People like to argue that technology is value neutral; that it’s neither inherently good nor inherently bad, but can simply be put to different uses. As a rebuttal, I’d like to direct the court’s attention to exhibit a), a video of “digital humans” rapping using AI-synthesized voices, that is intrinsically awful.
Indeed, I’d argue that the video above not only disproves the whole value-neutral thing, but makes a decent case for shutting down this “technology” lark altogether and heading back to the trees before it’s too late. What I mean is: AI is posting cringe and I don’t like it.
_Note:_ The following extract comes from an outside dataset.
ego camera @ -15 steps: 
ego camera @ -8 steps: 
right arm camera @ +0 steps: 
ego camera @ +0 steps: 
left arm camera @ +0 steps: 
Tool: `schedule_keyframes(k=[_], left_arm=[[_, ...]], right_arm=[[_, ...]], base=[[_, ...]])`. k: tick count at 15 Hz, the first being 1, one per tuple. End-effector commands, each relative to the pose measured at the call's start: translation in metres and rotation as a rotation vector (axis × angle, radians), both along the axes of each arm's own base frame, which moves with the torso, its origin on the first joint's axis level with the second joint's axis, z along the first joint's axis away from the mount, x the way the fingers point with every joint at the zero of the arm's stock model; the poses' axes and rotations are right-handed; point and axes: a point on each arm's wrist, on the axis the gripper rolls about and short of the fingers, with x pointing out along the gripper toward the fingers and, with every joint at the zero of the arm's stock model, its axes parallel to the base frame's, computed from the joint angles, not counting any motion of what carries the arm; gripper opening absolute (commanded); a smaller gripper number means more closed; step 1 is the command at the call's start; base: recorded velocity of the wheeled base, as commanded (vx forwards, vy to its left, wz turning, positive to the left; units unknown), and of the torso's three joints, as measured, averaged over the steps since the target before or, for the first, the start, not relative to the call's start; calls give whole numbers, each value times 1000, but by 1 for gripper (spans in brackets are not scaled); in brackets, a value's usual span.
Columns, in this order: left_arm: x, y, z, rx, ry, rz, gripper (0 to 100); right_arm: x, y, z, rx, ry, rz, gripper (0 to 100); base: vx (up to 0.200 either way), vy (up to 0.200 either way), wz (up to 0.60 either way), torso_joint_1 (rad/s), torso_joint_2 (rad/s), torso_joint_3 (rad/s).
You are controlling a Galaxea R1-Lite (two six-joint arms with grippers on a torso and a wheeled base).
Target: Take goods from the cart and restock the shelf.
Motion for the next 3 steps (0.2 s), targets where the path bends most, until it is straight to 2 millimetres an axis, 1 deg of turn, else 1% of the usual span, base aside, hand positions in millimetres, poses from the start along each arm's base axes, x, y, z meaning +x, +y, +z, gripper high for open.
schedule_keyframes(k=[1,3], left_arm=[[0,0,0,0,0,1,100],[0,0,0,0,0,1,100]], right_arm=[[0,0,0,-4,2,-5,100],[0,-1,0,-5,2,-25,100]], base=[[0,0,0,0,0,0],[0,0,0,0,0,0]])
Okay, so I’m being a little harsh here and the video is obviously a joke. It’s the work of Replica, an AI startup that does interesting things with synthetic speech. The company tells us that during a recent hackathon, one employee worked out how to capture live audio of himself rapping and transfer “the timing, cadence and energy of his delivery onto one of our AI voices.” Combined with a little 3D animation and rendering, this video is the result.
For fairness, here’s Replica’s mea culpa, sent to us via email:
“DISCLAIMER - we know this video is deep in the heart of the uncanny valley. That’s not because the tech is bad, it’s because we’re amateurs at using 3D real-time rendering software - that’s not our speciality. The only reason this video exists is because the team created this during an internal company hackathon for fun using a new feature that’s under development, not yet open to the public.”
That feature in question is an upcoming integration due to be announced at GDC in July between Replica’s speech synthesis tools and Unreal Engine’s MetaHumans software, which generates realistic CGI humans. By combining the two tools, says Replica, anyone will be able to “create lip sync dialogue for games and movies, and even rap.”
As a reminder, though, you can also not do that. Just a thought.